Relatório da Anistia Internacional alerta sobre agravamento da crise na segurança pública no Brasil
Documento aborda homicídios, violência policial, tortura, precariedade do sistema prisional e agressões contra jornalistas
POR CÁSSIO BRUNO
Anistia Internacional do Brasil em ato de solidariedade à família de Amarildo - Elisângela Leite/Anistia Internacional |
RIO - O relatório anual da Anistia Internacional, divulgado na noite nesta terça-feira, alerta sobre a crise na segurança pública brasileira. Segundo o documento “O Estado dos Direitos Humanos no mundo”, que será lançado oficialmente nesta quarta-feira, os altos índices de homicídios no país, a violência policial, a tortura, a precariedade do sistema prisional e as agressões contra jornalistas foram os principais fatores que contribuíram para agravar a avaliação realizada pela organização.
Nas 10 páginas do capítulo referente ao Brasil, o relatório faz uma retrospectiva dos acontecimentos de 2014 e alguns destaques de 2013, como os protestos que antecederam a Copa do Mundo. Para a Anistia Internacional, “centenas de pessoas foram cercadas e detidas de modo arbitrário, algumas com base em leis de combate ao crime organizado, mesmo sem qualquer indicação de que estivessem envolvidas em atividades criminosas”.
A organização cita as “424 pessoas mortas pela polícia durante operações de segurança no Rio de Janeiro em 2013”. Entre os casos lembrados estão o do dançarino Douglas Rafael da Silva Pereira, morto em abril do ano passado na favela Pavão-Pavãozinho, e do pedreiro Amarildo de Souza, na Rocinha, torturado até a morte por policiais, além de uma chacina ocorrida em Belém do Pará.
- O Mapa da Violência contabiliza 56 mil homicídios por ano Brasil. Estamos caminhando para os 60 mil. Pelo menos 30 mil são assassinatos de jovens, entre 15 e 29 anos, a maioria negros. É como se, a cada dois dias, derrubassem um avião lotado de jovens - afirmou Átila Roque, diretor executivo da Anistia Internacional no Brasil.
Segundo Roque, o objetivo do relatório é apontar os principais desafios dos direitos humanos:
- Queremos chamar a atenção dos estados e da sociedade.
O documento “O Estado dos Direitos Humanos no mundo”, que será enviado a presidente Dilma Rousseff, lembra das condições das prisões no país, como o da penitenciária de Pedrinhas, no Maranhão, onde 78 detentos foram assassinados entre 2013 e outubro do ano passado.

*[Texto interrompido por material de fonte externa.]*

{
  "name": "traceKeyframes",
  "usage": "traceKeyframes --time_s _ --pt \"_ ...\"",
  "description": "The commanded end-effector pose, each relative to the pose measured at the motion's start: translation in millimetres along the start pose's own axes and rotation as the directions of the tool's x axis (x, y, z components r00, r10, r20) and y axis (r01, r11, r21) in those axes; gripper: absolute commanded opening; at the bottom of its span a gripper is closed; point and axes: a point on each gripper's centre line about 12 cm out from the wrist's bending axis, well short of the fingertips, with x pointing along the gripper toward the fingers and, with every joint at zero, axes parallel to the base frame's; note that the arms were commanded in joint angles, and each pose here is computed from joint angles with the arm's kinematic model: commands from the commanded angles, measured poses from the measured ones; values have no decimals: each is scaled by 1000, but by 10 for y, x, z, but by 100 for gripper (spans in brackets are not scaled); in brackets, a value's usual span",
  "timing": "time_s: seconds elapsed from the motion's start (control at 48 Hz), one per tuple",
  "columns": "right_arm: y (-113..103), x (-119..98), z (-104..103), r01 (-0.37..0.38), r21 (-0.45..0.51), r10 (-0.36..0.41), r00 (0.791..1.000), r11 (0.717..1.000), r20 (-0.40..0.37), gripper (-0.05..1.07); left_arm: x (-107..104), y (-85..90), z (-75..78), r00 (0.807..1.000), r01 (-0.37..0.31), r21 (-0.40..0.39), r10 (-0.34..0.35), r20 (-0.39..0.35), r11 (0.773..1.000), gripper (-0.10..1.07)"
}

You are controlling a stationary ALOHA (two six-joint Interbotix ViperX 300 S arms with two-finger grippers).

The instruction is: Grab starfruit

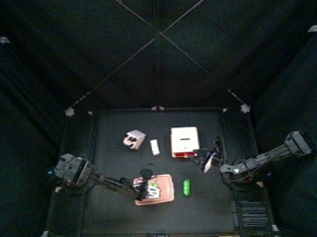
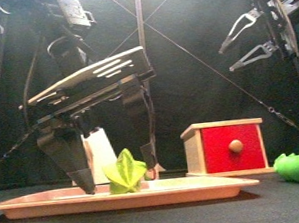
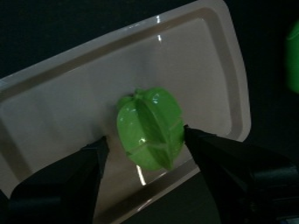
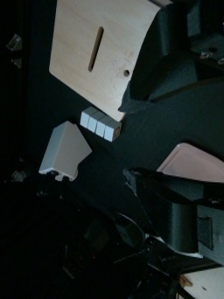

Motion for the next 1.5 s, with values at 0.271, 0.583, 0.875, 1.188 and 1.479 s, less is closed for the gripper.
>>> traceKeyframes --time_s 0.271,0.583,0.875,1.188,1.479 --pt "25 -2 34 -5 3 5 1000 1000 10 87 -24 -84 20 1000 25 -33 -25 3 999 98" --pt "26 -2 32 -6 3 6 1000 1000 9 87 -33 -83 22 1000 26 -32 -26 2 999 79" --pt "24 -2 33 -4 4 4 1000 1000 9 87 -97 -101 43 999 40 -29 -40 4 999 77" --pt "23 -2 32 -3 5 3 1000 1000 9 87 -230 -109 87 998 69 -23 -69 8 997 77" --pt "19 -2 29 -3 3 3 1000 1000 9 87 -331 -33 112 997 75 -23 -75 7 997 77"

“Superlotação extrema, condições degradantes, tortura e violência continuaram sendo problemas endêmicos nas prisões brasileiras. Nos últimos anos, vários casos relativos às condições prisionais foram encaminhados à Comissão Interamericana de Direitos Humanos e à Corte Interamericana de Direitos Humanos, enquanto a situação nos presídios continuava preocupante”, diz o texto.
Os ataques à liberdade de expressão mereceram destaque. A Anistia lembrou dos 18 jornalistas agredidos no exercício da profissão no período da Copa do Mundo em cidades como Rio, São Paulo, Porto Alegre, Belo Horizonte e Fortaleza. A organização citou a morte do cinegrafista Santiago Andrade, atingido por um explosivo durante uma manifestação.

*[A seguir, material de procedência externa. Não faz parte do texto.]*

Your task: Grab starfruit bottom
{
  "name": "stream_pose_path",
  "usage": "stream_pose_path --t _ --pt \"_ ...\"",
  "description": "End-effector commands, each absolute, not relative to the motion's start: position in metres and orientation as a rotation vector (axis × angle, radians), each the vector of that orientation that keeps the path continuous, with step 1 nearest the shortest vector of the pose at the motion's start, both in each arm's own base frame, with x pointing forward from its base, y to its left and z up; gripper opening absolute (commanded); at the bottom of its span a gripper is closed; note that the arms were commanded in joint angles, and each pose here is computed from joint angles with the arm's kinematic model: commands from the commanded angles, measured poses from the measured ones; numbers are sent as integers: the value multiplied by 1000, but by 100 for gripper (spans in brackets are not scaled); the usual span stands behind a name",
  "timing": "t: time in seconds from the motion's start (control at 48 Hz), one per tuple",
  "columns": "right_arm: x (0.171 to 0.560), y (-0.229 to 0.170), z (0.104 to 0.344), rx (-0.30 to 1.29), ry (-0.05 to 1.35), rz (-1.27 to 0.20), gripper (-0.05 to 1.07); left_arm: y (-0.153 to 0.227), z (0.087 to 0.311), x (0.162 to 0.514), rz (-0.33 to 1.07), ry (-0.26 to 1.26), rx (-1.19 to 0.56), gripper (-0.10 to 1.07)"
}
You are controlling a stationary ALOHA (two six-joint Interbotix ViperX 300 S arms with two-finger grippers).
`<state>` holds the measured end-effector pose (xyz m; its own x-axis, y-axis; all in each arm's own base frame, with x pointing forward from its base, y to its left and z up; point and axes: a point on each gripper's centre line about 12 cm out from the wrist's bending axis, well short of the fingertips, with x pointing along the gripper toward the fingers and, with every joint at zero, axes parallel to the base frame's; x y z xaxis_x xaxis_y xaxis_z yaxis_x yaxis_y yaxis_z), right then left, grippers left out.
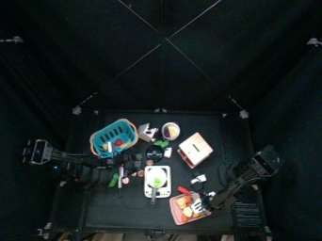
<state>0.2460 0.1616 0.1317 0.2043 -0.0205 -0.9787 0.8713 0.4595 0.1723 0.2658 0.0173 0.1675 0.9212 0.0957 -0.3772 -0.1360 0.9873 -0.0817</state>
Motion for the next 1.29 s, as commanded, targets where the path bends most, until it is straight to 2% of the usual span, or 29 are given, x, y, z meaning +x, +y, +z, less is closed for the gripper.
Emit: stream_pose_path --t 0.0,0.25,0.542,0.938,1.271 --pt "250 160 134 913 1197 -752 87 18 171 269 121 366 -106 92" --pt "249 157 127 905 1205 -773 84 18 171 268 121 368 -106 92" --pt "249 158 130 915 1203 -766 66 18 171 268 121 368 -106 92" --pt "255 152 162 930 1125 -697 65 18 171 268 121 368 -106 92" --pt "259 146 162 927 1104 -692 65 18 171 268 121 369 -106 92"
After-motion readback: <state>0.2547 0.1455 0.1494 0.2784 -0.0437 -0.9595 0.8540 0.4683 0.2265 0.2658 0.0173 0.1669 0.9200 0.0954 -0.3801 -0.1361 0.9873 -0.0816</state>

Os conflitos por disputas de terras e direitos dos povos indígenas também estão no documento da Anistia Internacional, assim como a violência contra homossexuais.

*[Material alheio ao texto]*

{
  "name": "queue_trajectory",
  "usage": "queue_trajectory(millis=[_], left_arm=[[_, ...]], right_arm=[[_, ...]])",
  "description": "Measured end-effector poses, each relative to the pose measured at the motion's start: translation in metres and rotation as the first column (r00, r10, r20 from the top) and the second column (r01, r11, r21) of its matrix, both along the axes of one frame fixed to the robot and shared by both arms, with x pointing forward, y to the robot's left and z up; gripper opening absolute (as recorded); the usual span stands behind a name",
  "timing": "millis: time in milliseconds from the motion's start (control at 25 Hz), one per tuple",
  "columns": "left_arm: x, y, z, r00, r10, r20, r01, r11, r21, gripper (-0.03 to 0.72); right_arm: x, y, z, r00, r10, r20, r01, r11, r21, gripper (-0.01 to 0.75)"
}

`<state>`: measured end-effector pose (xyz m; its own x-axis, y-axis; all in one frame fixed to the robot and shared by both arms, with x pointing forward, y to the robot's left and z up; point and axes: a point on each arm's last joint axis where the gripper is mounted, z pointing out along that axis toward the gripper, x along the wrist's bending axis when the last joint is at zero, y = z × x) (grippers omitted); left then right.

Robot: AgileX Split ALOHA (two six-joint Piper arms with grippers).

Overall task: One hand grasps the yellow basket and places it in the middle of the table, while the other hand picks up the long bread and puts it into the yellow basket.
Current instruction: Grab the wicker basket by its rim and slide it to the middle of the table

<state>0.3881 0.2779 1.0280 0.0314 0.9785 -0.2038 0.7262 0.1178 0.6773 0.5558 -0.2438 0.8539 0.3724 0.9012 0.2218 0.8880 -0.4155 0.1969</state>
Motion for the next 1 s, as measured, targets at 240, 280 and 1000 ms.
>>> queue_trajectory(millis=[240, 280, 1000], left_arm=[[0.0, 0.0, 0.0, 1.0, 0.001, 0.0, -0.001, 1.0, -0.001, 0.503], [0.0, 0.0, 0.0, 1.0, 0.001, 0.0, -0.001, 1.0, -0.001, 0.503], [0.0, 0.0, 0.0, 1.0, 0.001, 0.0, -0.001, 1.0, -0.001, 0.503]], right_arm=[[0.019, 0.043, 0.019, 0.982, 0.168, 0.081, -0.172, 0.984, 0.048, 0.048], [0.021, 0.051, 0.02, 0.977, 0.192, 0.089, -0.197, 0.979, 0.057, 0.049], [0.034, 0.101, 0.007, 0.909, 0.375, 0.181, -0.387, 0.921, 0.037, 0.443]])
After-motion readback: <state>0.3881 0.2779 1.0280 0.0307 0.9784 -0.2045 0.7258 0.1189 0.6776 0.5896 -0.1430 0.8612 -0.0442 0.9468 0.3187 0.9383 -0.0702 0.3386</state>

"Em maio de 2013, o Conselho Nacional de Justiça aprovou uma resolução autorizando o casamento entre pessoas do mesmo sexo, após uma decisão similar do Supremo Tribunal Federal em 2011. No entanto, lideranças políticas e religiosas continuaram a fazer frequentes declarações homofóbicas. Políticos conservadores vetaram as iniciativas do governo federal de distribuir materiais de educação em direitos humanos nas escolas com o fim de conter a discriminação motivada pela orientação sexual. Crimes de ódio homofóbicos ocorreram com frequência. Segundo a ONG Grupo Gay da Bahia, 312 pessoas foram mortas em crimes de ódio homofóbicos ou transfóbicos em 2013", ressalta a Anistia.
O documento faz recomendações para tentar minimizar o problema. Entre elas, estão a elaboração de um pano nacional de metas para a redução imediata dos homicídios; a desmilitarização e a reforma da polícia, estabelecendo mecanismos efetivos de controle externo da atividade policial, e a implementação de um programa de defensores de direitos humanos, que proteja lideranças nos campos e nas cidades e promova ampla discussão sobre a origem das violações.
Procurado pelo GLOBO nesta terça-feira, o Ministério da Justiça não quis comentar o relatório divulgado pela Anistia Internacional. O ministério alegou que, por enquanto, não teve acesso ao conteúdo.
COMISSÃO NACIONAL DA VERDADE
A Anistia Internacional, por sua vez, lembrou da importância do papel da Comissão Nacional da Verdade (CNV), criado pelo governo Dilma. Na conclusão dos trabalhos, após dois anos e meio de investigação, a CNV listou 434 nomes de vítimas da ditadura militar, sendo 191 mortos, 208 desaparecidos e 35 desaparecidos cujos corpos tiveram seu paradeiro posteriormente identificado.
“O estabelecimento da Comissão Nacional da Verdade suscitou grande interesse público pelas violações de direitos humanos cometidas no período da ditadura de 1964-1985. Sua criação levou ao estabelecimento de mais de 100 comissões da verdade em estados, cidades, universidades e sindicatos. Essas comissões se ocuparam da investigação de casos como o desaparecimento forçado do então deputado Rubens Paiva em 1971”, diz o documento.
A versão internacional do relatório aborda ainda um diagnóstico sobre a situação dos direitos humanos em 160 países, com destaque para os conflitos entre grupos do Estado Islâmico e o Boko Haram, desencadeando, segundo o documento da Anistia Internacional, crises humanitárias e o crescimento do extremismo religioso, entre outros fatores.